WHAT YOU ARE ASKED TO DO: Restate verbatim the span of lines below between the line with "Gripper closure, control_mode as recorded" and the line with "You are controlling", including those two lines, and only that span.

INPUT DATA:
:::::

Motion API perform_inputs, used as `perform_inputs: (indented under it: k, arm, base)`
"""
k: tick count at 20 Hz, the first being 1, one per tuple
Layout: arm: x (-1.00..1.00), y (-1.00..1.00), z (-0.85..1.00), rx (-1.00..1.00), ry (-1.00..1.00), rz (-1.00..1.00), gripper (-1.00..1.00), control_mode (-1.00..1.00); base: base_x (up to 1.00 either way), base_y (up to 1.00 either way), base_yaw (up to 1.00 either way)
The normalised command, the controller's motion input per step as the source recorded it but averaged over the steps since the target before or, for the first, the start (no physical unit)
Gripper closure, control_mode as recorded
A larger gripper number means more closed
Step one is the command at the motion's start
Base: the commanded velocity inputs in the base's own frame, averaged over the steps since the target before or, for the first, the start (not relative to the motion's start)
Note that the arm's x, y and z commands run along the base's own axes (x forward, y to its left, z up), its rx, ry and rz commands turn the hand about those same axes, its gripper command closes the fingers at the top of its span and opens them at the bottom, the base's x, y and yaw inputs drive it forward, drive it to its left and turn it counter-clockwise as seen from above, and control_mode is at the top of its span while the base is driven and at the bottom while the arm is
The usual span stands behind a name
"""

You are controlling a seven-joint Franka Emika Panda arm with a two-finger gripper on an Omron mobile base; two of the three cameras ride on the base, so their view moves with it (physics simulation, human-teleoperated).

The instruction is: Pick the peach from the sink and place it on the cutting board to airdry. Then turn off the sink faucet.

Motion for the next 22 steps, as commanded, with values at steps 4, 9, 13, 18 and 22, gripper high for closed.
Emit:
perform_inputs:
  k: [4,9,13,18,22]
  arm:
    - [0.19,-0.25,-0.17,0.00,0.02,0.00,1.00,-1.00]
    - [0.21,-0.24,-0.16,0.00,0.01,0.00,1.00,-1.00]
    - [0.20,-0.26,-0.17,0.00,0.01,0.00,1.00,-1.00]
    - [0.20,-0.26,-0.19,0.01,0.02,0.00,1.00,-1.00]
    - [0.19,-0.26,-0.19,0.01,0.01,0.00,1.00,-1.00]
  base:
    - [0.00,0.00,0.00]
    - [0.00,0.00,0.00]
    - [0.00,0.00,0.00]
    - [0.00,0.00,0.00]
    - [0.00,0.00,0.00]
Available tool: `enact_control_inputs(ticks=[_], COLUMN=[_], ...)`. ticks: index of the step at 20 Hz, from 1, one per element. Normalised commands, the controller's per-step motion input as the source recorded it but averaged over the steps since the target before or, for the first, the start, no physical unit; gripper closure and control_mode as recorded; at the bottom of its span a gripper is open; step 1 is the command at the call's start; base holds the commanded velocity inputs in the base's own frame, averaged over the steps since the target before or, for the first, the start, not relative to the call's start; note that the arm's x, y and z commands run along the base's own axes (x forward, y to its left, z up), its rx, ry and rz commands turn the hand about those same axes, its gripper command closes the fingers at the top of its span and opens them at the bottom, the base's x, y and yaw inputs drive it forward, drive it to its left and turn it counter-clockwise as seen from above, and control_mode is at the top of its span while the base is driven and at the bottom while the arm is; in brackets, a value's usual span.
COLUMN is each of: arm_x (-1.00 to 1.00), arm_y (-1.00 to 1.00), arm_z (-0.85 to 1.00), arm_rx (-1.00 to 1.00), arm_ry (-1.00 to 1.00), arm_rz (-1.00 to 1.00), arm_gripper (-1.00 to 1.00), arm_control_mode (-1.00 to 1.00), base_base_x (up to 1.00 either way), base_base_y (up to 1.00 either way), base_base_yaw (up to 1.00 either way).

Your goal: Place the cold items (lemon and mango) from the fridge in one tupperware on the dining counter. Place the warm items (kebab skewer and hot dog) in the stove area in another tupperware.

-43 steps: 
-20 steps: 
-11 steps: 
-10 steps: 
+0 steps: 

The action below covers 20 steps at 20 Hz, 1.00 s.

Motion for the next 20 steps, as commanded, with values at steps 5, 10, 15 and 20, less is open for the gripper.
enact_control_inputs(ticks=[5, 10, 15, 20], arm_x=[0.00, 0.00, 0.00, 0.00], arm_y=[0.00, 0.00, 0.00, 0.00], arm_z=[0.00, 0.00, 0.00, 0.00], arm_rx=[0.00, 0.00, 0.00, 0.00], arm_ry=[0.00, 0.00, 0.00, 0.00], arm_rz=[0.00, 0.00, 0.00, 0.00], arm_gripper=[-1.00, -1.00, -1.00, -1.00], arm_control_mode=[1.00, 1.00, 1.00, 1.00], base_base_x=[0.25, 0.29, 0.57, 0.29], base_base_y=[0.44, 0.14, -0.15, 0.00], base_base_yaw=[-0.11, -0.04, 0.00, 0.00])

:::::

EXERCISE OUTPUT:
Gripper closure, control_mode as recorded
A larger gripper number means more closed
Step one is the command at the motion's start
Base: the commanded velocity inputs in the base's own frame, averaged over the steps since the target before or, for the first, the start (not relative to the motion's start)
Note that the arm's x, y and z commands run along the base's own axes (x forward, y to its left, z up), its rx, ry and rz commands turn the hand about those same axes, its gripper command closes the fingers at the top of its span and opens them at the bottom, the base's x, y and yaw inputs drive it forward, drive it to its left and turn it counter-clockwise as seen from above, and control_mode is at the top of its span while the base is driven and at the bottom while the arm is
The usual span stands behind a name
"""

You are controlling a seven-joint Franka Emika Panda arm with a two-finger gripper on an Omron mobile base; two of the three cameras ride on the base, so their view moves with it (physics simulation, human-teleoperated).

No more output will be given for this exercise.